▶ **PROBLEM TO WORK ON**: Whenever a line in the records below contains "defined", pick it out.

▶ **DATASET CONTENT**:
▬▬▬

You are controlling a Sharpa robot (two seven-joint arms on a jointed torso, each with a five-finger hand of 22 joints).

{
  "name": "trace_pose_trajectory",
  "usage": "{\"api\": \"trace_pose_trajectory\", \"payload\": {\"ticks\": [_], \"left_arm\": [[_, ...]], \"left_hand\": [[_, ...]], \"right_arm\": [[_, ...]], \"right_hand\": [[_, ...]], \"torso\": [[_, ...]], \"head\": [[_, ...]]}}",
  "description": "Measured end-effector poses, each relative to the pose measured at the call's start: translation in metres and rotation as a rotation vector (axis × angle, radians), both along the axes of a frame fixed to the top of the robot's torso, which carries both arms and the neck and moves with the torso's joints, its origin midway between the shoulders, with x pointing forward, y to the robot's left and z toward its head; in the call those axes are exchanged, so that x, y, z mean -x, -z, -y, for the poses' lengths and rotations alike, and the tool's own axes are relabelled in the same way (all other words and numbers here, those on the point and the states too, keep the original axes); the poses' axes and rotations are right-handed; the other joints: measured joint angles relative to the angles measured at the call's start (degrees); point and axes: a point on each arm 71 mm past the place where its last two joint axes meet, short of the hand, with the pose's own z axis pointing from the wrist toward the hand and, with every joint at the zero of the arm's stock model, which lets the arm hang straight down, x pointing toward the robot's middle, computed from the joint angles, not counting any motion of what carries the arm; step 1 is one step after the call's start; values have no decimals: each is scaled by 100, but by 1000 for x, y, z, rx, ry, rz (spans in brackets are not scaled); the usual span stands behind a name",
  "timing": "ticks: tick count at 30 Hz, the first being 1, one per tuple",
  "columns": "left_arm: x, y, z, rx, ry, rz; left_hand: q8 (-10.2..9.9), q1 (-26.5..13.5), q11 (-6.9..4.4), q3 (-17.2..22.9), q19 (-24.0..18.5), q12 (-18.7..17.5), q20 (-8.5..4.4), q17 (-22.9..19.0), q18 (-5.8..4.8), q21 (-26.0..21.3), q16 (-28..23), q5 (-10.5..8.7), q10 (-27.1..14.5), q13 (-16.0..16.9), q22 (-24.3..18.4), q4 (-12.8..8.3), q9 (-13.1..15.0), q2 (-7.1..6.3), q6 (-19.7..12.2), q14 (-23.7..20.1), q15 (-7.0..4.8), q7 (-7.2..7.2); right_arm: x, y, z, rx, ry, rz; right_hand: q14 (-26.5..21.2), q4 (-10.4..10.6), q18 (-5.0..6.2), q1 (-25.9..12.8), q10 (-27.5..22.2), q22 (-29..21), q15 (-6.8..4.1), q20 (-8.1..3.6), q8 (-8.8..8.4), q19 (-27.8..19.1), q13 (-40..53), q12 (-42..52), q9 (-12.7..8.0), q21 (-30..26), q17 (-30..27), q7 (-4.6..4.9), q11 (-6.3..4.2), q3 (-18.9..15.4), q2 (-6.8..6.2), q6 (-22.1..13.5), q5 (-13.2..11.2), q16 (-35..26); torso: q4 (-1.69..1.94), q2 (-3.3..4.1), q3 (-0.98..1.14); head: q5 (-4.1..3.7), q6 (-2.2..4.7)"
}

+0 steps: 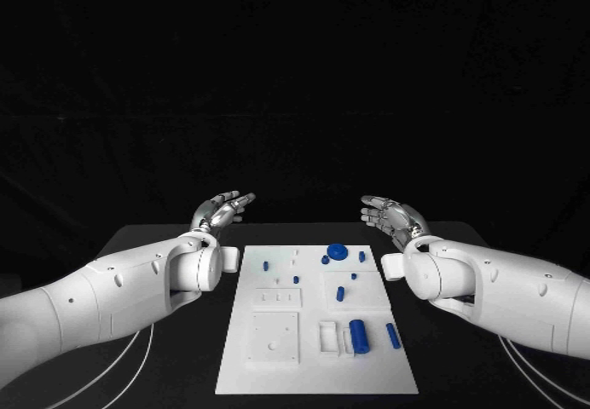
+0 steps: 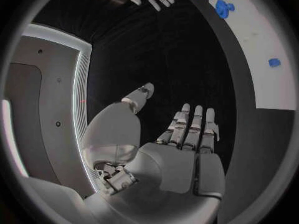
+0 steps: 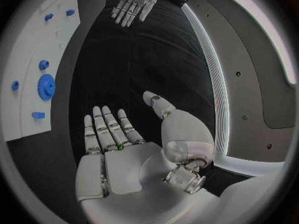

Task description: Assemble the parts on the task board

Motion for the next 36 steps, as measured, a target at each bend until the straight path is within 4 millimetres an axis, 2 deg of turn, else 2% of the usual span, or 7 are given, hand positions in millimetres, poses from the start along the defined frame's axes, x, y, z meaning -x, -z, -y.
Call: {"api": "trace_pose_trajectory", "payload": {"ticks": [9,12,16,21,22,28,36], "left_arm": [[-21,-12,-5,22,62,-36],[-22,-12,-4,32,79,-50],[-19,-11,-2,45,120,-64],[-13,-10,-4,48,156,-69],[-12,-10,-5,48,163,-69],[-1,-13,-6,42,233,-59],[20,-19,12,57,383,-51]], "left_hand": [[147,54,53,22,8,30,8,101,0,23,80,4,114,19,107,-8,92,6,106,101,15,8],[427,114,128,37,43,120,19,174,0,23,214,4,313,51,118,-23,255,72,360,290,42,22],[774,128,248,81,324,227,-76,254,0,108,412,4,655,86,117,-75,454,176,821,588,92,56],[902,213,337,190,1005,420,-267,343,6,282,736,38,1243,149,54,-283,521,259,1403,1260,137,103],[934,264,345,222,1199,478,-311,374,93,352,835,55,1400,173,42,-342,532,281,1536,1480,131,111],[1105,439,-2,340,2379,948,-603,542,364,720,1387,167,2706,421,-81,-720,613,473,2551,2787,-328,231],[824,325,-58,301,2681,746,-739,547,368,726,1315,104,2916,464,-272,-848,577,567,2713,3065,-449,279]], "right_arm": [[-21,-12,9,2,-128,-79],[-24,-13,9,1,-163,-99],[-35,-12,14,157,-183,-45],[-38,-13,16,362,-233,33],[-39,-12,15,393,-244,44],[-40,-11,10,569,-309,110],[-34,-17,-1,776,-395,216]], "right_hand": [[260,-326,88,591,430,632,68,62,247,182,36,80,201,56,155,17,70,184,-100,298,-114,211],[410,-409,95,836,619,988,81,53,342,351,55,120,257,101,200,30,79,234,-163,463,-163,305],[748,-474,287,1146,999,1337,50,36,486,701,80,219,318,184,265,52,22,298,-248,796,-213,483],[1264,-530,497,1461,1568,1479,-97,24,661,1212,115,359,356,246,352,102,-132,354,-340,1317,-279,712],[1357,-544,576,1500,1673,1484,-127,24,685,1306,125,386,357,271,369,115,-165,368,-365,1412,-301,753],[1933,-551,816,1702,2263,1442,-353,38,795,1886,157,480,362,349,478,198,-357,425,-424,1959,-369,969],[2954,-551,1115,1919,2791,1311,-800,-31,795,2965,156,480,306,660,771,279,-518,424,-559,2391,-554,1391]], "torso": [[1,2,1],[1,2,1],[1,6,-1],[-1,15,-8],[-1,16,-8],[-10,33,-27],[14,128,-45]], "head": [[0,0],[0,0],[11,-5],[23,-13],[25,-15],[14,19],[-12,94]]}}
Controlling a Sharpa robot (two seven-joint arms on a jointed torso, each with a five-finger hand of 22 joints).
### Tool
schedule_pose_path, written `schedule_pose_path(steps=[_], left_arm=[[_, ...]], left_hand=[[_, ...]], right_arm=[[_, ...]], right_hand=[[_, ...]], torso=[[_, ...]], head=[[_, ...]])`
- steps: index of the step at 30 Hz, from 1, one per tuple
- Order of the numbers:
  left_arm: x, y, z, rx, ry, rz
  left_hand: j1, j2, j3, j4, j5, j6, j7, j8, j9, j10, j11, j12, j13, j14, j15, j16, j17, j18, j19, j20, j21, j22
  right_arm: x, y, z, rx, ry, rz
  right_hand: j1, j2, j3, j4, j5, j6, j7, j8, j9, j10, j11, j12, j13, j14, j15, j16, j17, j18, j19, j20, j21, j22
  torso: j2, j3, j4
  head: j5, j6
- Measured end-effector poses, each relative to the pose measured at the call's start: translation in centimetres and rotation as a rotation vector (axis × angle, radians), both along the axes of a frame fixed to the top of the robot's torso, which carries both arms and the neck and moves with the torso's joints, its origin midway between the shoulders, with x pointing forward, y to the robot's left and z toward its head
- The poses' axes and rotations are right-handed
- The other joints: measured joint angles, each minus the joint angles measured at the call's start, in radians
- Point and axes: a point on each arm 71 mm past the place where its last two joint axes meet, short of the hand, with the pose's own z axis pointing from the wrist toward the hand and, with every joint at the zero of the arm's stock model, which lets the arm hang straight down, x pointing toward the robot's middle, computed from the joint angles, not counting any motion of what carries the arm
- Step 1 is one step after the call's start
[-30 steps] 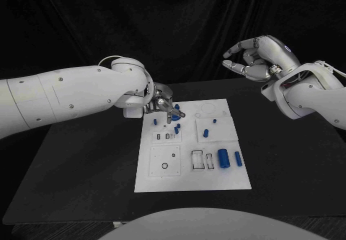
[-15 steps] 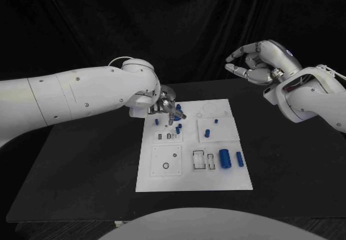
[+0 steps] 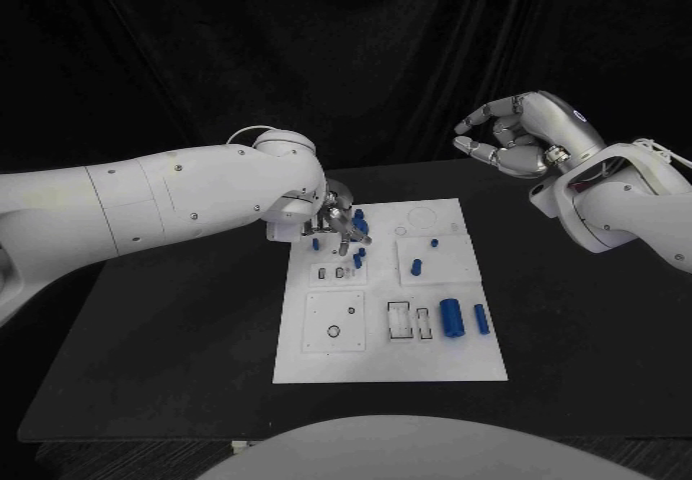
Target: Assemble the parts on the task board
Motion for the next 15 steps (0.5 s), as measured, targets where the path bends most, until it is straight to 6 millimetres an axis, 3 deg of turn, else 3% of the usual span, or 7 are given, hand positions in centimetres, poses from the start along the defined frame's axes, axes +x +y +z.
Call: schedule_pose_path(steps=[15], left_arm=[[0.3,-0.4,-1.7,-0.004,0.017,0.018]], left_hand=[[0.0,0.0,0.021,-0.01,0.0,-0.022,0.007,-0.004,0.024,0.0,0.0,0.0,0.0,0.0,0.0,0.0,0.0,0.0,-0.026,-0.003,-0.024,0.0]], right_arm=[[0.0,0.0,-0.2,-0.003,0.006,0.0]], right_hand=[[0.004,0.004,0.003,-0.003,0.008,0.0,0.0,0.0,-0.001,0.0,0.0,0.0,0.0,0.0,0.0,0.0,0.0,0.0,0.0,0.0,0.0,0.0]], torso=[[-0.002,0.0028,-0.0002]], head=[[0.002,0.0]])
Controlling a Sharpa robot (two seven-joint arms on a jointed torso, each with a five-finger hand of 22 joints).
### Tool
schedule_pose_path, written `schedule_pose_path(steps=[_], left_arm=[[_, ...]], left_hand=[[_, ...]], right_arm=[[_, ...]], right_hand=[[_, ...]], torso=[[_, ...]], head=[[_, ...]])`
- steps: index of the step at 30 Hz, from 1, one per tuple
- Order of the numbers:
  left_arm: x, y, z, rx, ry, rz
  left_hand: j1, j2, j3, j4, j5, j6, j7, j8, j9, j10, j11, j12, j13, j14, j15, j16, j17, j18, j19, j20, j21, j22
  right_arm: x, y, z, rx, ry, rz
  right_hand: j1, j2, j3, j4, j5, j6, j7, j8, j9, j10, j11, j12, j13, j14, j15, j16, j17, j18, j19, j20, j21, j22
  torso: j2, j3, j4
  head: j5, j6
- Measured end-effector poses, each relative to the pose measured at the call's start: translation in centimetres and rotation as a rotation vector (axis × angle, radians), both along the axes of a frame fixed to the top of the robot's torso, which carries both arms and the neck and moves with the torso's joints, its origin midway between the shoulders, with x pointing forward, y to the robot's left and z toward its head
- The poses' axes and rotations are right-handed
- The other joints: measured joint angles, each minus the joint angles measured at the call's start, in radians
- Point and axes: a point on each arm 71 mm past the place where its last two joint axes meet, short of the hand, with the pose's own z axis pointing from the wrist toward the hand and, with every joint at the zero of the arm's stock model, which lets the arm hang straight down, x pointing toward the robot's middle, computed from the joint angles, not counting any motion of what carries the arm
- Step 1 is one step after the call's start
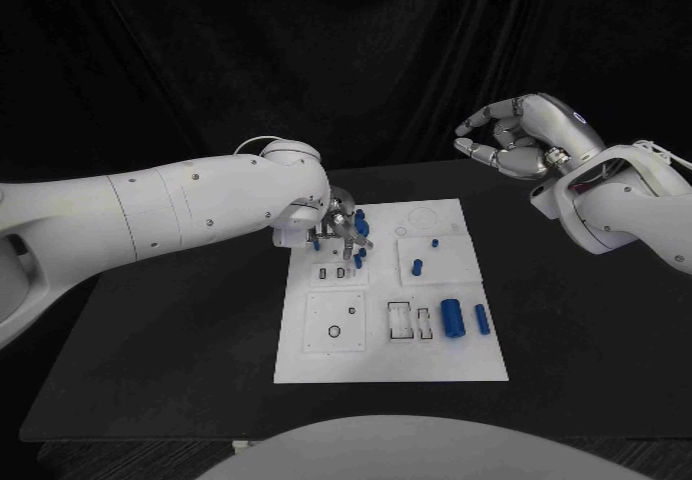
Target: Assemble the parts on the task board
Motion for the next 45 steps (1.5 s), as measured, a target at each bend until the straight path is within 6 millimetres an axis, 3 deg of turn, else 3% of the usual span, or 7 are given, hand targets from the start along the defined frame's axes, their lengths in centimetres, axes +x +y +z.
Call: schedule_pose_path(steps=[32,45], left_arm=[[0.5,-0.1,-1.9,-0.005,0.021,0.023],[0.6,-0.3,-2.5,-0.003,0.035,0.019]], left_hand=[[0.012,-0.004,0.029,-0.018,-0.003,0.0,0.0,-0.006,0.018,0.0,0.0,0.0,0.0,0.0,0.0,0.0,0.0,0.0,-0.01,0.003,-0.01,0.0],[0.03,-0.013,0.059,-0.048,0.009,0.0,0.0,-0.022,0.024,0.0,0.0,0.0,0.0,0.0,0.0,0.0,0.0,0.0,-0.014,0.0,-0.018,0.0]], right_arm=[[0.0,-0.1,-0.1,-0.005,0.01,0.002],[0.1,-0.2,-0.1,-0.008,0.013,0.0]], right_hand=[[0.004,0.004,0.003,0.003,0.005,0.0,0.0,-0.004,-0.002,0.0,0.0,0.0,0.0,0.0,0.0,0.0,0.0,0.0,0.0,0.0,-0.002,0.0],[0.008,0.0,0.005,0.0,0.005,0.0,0.0,-0.004,-0.002,0.0,0.0,0.0,0.0,0.0,0.0,0.0,0.0,0.0,0.0,0.0,-0.004,0.0]], torso=[[-0.002,0.0034,-0.001],[-0.002,0.0039,-0.0012]], head=[[-0.008,0.0],[-0.008,0.0]])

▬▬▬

▶ **SOLUTION**:
Motion for the next 36 steps, as measured, a target at each bend until the straight path is within 4 millimetres an axis, 2 deg of turn, else 2% of the usual span, or 7 are given, hand positions in millimetres, poses from the start along the defined frame's axes, x, y, z meaning -x, -z, -y.
Motion for the next 15 steps (0.5 s), as measured, targets where the path bends most, until it is straight to 6 millimetres an axis, 3 deg of turn, else 3% of the usual span, or 7 are given, hand positions in centimetres, poses from the start along the defined frame's axes, axes +x +y +z.
Motion for the next 45 steps (1.5 s), as measured, a target at each bend until the straight path is within 6 millimetres an axis, 3 deg of turn, else 3% of the usual span, or 7 are given, hand targets from the start along the defined frame's axes, their lengths in centimetres, axes +x +y +z.

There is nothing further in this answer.